The attrition rate, at just one business hopeful a week, is just another example of the differences between The Apprentice and real life, but still it trundles on, dragging its self-belief behind it in its black wheeled suitcase. We now have just the dozen disciples gathered at the table, but sadly the last supper is still many weeks ahead of us. And for something presented as a business spin on the reality tv model, reality remains as elusive as ever.

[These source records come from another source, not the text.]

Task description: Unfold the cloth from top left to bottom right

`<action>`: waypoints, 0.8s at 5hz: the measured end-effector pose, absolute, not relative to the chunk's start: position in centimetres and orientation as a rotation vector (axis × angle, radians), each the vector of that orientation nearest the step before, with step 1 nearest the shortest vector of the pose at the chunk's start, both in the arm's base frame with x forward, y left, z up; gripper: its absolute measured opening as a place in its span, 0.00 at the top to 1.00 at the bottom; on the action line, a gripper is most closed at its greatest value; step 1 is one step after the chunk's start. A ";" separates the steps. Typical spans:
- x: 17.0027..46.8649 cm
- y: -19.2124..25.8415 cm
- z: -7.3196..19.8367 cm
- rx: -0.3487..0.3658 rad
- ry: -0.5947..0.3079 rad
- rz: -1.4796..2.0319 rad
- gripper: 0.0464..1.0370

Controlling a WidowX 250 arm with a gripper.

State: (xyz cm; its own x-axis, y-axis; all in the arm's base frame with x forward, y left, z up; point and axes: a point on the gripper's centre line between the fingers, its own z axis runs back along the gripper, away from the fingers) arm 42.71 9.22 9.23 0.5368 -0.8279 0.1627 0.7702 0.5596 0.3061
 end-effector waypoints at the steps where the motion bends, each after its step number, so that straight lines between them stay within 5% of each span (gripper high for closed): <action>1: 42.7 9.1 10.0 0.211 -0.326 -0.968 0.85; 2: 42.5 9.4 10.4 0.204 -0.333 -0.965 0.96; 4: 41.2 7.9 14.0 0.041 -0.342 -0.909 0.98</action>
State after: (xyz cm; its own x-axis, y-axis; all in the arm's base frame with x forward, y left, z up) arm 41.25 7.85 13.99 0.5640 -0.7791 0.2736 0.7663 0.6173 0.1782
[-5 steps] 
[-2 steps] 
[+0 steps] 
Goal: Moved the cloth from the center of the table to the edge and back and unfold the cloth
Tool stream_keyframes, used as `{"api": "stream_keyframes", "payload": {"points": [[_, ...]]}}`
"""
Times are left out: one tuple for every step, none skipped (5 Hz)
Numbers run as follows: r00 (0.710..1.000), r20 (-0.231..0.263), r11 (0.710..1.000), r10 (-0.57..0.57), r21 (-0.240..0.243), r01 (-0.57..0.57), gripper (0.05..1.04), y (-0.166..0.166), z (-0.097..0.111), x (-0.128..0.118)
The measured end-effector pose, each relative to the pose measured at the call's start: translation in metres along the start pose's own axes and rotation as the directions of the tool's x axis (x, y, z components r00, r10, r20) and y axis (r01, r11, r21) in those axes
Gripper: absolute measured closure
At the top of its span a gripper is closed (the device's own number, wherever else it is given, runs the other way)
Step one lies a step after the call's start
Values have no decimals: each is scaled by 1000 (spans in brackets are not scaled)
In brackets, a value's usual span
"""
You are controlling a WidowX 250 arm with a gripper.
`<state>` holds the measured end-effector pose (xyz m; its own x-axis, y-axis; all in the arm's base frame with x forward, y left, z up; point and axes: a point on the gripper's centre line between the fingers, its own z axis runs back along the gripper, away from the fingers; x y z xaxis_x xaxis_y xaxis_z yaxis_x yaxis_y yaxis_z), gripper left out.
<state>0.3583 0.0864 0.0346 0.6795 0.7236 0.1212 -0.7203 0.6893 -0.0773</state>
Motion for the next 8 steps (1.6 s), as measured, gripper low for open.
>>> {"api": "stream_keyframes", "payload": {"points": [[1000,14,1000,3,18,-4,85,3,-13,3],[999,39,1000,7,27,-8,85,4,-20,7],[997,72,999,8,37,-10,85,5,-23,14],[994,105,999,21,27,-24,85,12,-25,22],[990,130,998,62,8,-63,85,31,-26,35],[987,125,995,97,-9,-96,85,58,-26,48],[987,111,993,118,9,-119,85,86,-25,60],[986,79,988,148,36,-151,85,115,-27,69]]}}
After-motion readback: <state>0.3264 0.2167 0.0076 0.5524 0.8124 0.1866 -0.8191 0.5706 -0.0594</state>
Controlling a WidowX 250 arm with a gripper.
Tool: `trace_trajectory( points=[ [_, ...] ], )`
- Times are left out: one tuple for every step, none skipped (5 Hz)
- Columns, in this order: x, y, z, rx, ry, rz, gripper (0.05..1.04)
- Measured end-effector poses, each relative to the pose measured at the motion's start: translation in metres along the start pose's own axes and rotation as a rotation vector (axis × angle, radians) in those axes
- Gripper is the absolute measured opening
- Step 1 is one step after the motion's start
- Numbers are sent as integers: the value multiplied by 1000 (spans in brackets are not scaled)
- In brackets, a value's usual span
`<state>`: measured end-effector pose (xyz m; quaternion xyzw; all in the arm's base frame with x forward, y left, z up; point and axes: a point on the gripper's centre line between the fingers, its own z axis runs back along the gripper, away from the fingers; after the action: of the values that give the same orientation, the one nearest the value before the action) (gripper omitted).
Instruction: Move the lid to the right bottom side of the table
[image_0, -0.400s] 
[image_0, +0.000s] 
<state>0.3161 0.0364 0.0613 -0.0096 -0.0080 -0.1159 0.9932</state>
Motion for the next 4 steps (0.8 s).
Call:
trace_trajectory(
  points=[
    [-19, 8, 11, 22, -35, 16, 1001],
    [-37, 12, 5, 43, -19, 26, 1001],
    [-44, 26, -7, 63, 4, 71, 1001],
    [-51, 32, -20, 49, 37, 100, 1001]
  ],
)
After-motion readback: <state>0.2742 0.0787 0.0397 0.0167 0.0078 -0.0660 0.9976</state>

Last week, they went shopping. A list of fairly random items for The Savoy, which had somehow forgotten everything it’d learnt over its 121 years of glitteringly successful trading and omitted to put top hats and tea on its shopping list. Tsk. Stranger still, it had elected neither to refer these oversights to its purchasing department nor call its existing list of preferred suppliers, some of whom might have donated a gratis limb to get a free mention on such a popular telly programme.

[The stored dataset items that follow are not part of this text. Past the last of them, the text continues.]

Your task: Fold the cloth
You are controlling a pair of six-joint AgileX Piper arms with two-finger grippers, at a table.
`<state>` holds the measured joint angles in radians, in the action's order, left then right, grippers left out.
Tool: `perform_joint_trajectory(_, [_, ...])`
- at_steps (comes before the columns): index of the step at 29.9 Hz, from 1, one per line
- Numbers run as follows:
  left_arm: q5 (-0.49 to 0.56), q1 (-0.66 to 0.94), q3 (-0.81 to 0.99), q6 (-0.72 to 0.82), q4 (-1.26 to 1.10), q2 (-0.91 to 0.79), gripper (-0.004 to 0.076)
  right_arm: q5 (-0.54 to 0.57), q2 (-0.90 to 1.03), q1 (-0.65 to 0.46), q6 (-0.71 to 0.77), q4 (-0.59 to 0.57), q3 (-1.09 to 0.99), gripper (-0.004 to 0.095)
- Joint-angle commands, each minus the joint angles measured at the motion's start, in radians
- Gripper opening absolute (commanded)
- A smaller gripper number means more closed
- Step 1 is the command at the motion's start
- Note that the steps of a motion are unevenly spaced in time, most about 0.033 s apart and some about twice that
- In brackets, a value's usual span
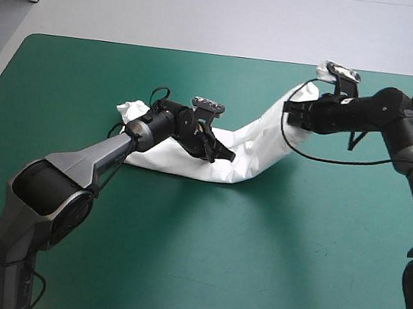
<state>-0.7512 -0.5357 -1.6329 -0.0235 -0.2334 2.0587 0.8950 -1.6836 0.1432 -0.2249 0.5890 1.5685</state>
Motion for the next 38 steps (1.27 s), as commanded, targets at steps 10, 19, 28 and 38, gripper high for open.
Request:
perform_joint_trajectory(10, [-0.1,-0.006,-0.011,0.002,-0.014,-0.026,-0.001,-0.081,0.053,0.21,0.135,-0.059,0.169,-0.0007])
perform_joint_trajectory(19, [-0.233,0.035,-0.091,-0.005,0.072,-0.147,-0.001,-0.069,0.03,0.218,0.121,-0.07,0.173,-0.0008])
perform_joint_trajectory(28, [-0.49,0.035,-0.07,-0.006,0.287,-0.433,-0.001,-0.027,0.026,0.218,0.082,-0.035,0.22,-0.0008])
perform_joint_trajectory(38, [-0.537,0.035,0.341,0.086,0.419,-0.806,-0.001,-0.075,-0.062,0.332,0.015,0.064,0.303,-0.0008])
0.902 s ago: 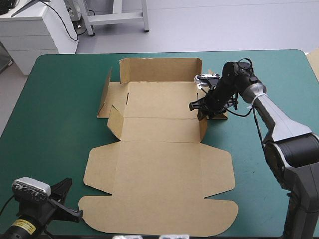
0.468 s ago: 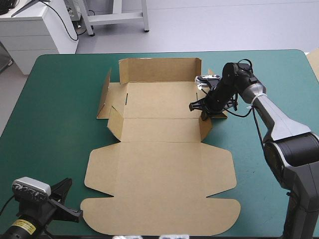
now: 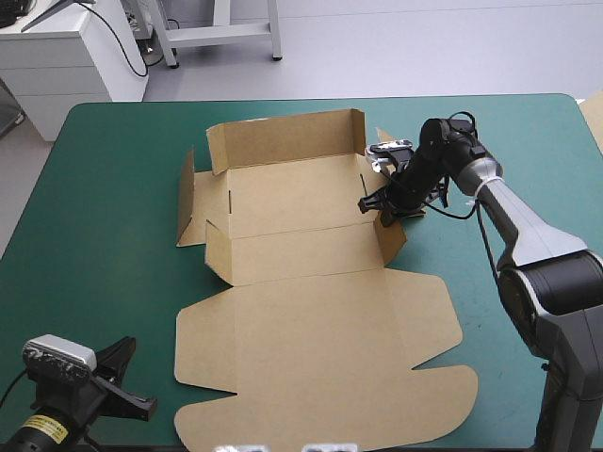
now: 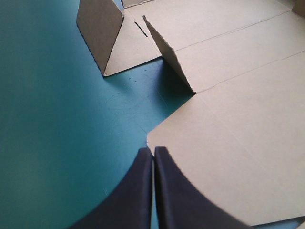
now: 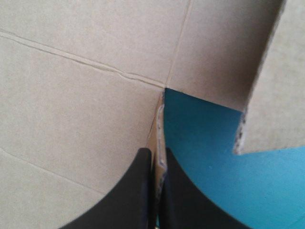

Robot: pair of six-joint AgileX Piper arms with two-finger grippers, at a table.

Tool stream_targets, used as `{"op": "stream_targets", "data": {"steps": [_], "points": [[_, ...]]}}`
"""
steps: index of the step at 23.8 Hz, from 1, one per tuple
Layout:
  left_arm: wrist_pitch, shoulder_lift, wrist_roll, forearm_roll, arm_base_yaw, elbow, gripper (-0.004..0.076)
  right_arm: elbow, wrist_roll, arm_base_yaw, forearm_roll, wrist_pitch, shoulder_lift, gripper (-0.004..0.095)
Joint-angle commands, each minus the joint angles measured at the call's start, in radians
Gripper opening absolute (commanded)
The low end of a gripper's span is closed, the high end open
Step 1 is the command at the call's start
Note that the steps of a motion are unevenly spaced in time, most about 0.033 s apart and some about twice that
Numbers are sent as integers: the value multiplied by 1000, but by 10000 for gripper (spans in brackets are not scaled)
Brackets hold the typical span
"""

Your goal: Fold the box

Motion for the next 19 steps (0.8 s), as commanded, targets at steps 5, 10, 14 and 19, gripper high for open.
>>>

Instead, it decided 14 random, inexperienced business wannabees – several of whom clearly knew the geography of London as well as they could map the surface of Neptune (“trust me, I’m the expert on this”) – would make a better job of it, and deliver everything on time and under budget. If The Apprentice is trying to tell us business is an act of faith, it might want to reflect on the comparative educational strengths of overstatement vs. plainly stated repetition. An aside about worshipping false gods would help too.

Cue 45 minutes of people squabbling in taxis and bargain-hunting in Mayfair. Still no-one Googling or buying a Time Out shopping guide. (Why not ask the crew, dear? They do this task every year.) And still the myth that a bunch of 20-somethings will all inherently have highly developed skills in every aspect of business – accountants make great negotiators, salesmen are natural team-builders: did Lord Alan actually say all that stuff about doing what you do best in the first episode? If fighters are ideally suited to situations that involve courage and confrontation, it looked like Gavin’s skills were in search of an opportunity centred on either pancakes or cabers.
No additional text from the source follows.